Your answer should be every line of the records that contains the word "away", copied as it stands.

----- Supplied records -----

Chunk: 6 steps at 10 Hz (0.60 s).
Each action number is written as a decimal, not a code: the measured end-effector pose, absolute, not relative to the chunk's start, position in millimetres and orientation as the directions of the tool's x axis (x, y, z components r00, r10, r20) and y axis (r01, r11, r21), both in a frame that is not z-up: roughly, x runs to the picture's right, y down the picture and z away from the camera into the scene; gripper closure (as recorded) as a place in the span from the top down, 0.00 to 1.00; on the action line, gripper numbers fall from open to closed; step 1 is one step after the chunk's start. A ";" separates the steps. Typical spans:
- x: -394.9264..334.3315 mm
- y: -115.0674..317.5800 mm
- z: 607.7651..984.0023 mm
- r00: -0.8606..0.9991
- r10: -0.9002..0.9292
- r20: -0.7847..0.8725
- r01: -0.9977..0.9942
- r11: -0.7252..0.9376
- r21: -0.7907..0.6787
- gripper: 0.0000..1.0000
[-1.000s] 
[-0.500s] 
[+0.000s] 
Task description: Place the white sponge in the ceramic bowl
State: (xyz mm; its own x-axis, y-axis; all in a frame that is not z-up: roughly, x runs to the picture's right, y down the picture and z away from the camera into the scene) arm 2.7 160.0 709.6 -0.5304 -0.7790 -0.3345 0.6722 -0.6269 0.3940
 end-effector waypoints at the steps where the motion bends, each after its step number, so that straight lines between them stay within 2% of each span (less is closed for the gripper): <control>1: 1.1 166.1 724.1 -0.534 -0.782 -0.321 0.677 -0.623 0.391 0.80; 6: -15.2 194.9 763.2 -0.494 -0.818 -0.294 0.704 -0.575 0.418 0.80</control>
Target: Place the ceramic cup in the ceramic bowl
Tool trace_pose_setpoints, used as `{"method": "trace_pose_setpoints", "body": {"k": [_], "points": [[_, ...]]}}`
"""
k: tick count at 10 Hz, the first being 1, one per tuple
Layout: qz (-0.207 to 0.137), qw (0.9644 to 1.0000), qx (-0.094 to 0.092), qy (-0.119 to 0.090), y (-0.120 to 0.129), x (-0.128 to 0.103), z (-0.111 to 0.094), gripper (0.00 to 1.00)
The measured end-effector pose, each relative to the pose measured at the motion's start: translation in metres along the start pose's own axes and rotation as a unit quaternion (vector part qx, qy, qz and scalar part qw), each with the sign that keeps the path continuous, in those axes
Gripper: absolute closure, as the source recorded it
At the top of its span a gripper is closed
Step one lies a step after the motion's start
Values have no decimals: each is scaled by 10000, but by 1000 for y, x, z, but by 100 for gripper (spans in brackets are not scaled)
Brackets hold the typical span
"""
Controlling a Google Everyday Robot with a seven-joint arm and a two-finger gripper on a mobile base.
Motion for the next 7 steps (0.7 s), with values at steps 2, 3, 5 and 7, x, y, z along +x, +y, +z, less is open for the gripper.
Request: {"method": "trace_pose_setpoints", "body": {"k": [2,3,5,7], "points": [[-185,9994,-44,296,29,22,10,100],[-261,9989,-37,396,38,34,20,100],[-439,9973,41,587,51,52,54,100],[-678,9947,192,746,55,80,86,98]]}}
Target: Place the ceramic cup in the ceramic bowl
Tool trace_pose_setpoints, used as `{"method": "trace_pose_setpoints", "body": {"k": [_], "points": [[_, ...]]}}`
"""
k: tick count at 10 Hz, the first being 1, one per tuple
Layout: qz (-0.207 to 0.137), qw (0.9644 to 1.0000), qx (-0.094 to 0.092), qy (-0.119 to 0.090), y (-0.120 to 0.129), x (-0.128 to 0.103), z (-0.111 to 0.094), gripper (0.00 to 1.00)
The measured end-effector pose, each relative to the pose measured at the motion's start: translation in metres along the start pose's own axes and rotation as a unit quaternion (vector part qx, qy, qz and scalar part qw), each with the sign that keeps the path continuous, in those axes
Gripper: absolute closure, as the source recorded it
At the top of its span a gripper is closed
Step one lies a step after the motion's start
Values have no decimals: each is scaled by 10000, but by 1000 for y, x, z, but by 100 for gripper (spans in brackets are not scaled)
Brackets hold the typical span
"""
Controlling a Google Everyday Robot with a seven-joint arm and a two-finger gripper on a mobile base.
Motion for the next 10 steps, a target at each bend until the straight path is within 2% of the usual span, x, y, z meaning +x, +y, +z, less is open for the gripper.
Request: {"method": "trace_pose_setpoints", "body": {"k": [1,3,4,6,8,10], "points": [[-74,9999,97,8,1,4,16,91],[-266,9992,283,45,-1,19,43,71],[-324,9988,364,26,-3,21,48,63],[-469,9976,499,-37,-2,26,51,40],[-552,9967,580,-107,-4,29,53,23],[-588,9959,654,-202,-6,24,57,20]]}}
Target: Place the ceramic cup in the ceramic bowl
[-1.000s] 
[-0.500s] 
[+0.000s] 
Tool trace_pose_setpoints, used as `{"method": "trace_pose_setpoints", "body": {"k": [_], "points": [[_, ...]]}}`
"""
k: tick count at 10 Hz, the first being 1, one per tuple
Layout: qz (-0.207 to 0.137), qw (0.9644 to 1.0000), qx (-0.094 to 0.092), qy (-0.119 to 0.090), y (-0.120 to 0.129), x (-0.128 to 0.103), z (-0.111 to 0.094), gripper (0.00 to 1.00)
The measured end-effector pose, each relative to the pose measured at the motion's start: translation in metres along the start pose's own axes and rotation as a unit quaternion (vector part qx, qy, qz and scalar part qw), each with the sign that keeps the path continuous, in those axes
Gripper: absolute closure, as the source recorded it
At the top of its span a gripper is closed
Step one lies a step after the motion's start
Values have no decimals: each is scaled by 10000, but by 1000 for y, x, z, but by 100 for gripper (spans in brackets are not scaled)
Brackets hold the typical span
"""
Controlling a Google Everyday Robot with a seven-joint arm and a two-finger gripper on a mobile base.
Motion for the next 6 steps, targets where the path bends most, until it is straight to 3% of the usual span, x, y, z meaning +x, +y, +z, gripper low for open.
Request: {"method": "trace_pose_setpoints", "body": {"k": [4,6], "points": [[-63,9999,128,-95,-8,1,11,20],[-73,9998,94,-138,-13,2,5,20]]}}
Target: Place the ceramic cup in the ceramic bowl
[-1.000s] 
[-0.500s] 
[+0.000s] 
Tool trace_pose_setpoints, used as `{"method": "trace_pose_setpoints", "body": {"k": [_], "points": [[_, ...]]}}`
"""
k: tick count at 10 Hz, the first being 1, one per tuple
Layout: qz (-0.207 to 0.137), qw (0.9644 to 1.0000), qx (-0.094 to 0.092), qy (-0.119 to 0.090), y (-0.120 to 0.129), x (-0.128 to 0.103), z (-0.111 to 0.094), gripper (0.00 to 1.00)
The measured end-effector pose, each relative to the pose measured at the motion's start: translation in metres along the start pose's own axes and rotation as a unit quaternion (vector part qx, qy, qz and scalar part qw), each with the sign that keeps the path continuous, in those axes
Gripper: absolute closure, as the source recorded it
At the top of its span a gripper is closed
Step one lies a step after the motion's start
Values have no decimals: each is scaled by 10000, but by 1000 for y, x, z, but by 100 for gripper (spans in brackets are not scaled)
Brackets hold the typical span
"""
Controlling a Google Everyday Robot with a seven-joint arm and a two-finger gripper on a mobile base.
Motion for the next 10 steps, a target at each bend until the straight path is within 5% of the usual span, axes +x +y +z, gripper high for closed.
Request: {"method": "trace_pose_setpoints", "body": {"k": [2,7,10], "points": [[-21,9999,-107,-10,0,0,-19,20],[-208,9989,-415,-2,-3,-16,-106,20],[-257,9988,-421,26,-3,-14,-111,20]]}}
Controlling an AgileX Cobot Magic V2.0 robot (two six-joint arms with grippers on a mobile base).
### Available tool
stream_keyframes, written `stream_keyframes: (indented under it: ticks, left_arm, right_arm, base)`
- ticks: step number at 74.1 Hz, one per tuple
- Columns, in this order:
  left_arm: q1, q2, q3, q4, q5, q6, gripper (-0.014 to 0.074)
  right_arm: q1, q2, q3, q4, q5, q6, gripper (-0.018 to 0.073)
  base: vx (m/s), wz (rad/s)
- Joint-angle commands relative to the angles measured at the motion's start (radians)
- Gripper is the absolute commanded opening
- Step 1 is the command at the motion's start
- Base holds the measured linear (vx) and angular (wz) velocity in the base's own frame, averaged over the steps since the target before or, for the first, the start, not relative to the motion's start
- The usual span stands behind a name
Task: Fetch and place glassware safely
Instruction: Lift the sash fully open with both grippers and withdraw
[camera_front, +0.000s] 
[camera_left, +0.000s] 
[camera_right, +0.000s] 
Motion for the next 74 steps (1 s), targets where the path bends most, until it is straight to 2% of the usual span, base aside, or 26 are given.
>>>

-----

Task answer
Each action number is written as a decimal, not a code: the measured end-effector pose, absolute, not relative to the chunk's start, position in millimetres and orientation as the directions of the tool's x axis (x, y, z components r00, r10, r20) and y axis (r01, r11, r21), both in a frame that is not z-up: roughly, x runs to the picture's right, y down the picture and z away from the camera into the scene; gripper closure (as recorded) as a place in the span from the top down, 0.00 to 1.00; on the action line, gripper numbers fall from open to closed; step 1 is one step after the chunk's start. A ";" separates the steps. Typical spans:
State: (xyz mm; its own x-axis, y-axis; all in a frame that is not z-up: roughly, x runs to the picture's right, y down the picture and z away from the camera into the scene) arm 2.7 160.0 709.6 -0.5304 -0.7790 -0.3345 0.6722 -0.6269 0.3940

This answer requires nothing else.